Exercise data:
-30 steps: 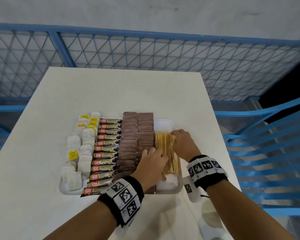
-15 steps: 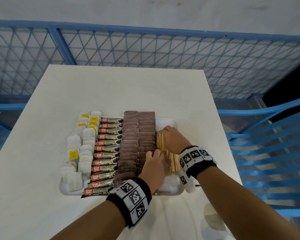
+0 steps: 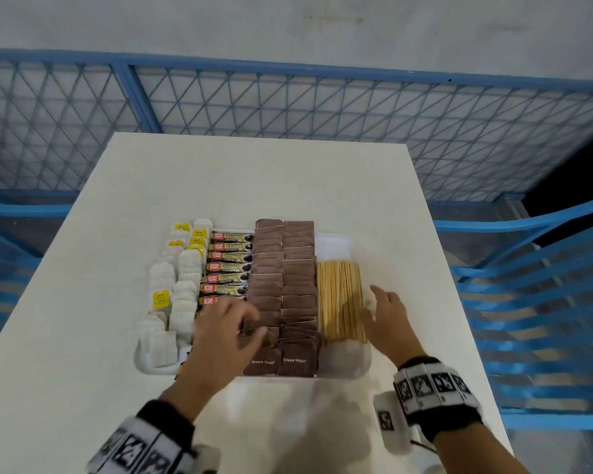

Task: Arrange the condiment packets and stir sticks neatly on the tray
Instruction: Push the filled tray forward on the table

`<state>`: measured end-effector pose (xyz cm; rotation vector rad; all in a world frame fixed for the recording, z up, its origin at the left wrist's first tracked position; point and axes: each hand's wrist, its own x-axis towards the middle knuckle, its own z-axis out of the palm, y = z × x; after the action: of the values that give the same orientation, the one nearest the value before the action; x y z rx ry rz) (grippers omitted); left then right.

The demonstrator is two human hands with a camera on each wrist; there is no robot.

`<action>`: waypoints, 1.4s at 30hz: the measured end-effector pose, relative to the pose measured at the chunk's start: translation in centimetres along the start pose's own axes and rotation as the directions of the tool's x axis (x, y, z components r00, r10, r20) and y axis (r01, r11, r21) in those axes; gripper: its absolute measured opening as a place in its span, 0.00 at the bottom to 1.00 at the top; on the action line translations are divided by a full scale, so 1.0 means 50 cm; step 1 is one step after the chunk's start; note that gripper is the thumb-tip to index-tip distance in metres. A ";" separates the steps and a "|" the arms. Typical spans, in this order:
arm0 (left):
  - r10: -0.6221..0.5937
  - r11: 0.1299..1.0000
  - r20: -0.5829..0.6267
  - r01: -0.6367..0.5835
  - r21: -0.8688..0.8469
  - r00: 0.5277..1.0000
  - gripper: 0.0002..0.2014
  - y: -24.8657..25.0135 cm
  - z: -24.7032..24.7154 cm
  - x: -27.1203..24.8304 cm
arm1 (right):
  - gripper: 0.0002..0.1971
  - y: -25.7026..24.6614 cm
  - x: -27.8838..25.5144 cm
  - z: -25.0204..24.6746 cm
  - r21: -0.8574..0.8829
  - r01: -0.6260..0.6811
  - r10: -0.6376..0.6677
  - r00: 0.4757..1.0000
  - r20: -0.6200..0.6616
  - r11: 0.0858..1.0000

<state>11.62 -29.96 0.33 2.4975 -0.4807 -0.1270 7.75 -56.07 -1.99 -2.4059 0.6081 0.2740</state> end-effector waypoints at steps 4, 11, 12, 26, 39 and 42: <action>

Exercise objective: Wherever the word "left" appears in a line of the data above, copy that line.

Task result:
`<state>`: measured end-effector pose (xyz cm; rotation vector rad; all in a world frame fixed for the recording, z up, its origin at the left wrist's first tracked position; point and axes: each hand's wrist, its own x-axis towards the middle knuckle, its own z-axis out of the palm, y = z × x; after the action: of the values that give the same orientation, the one nearest the value before the action; x y z rx ry rz) (grippers omitted); left then right.
arm0 (left):

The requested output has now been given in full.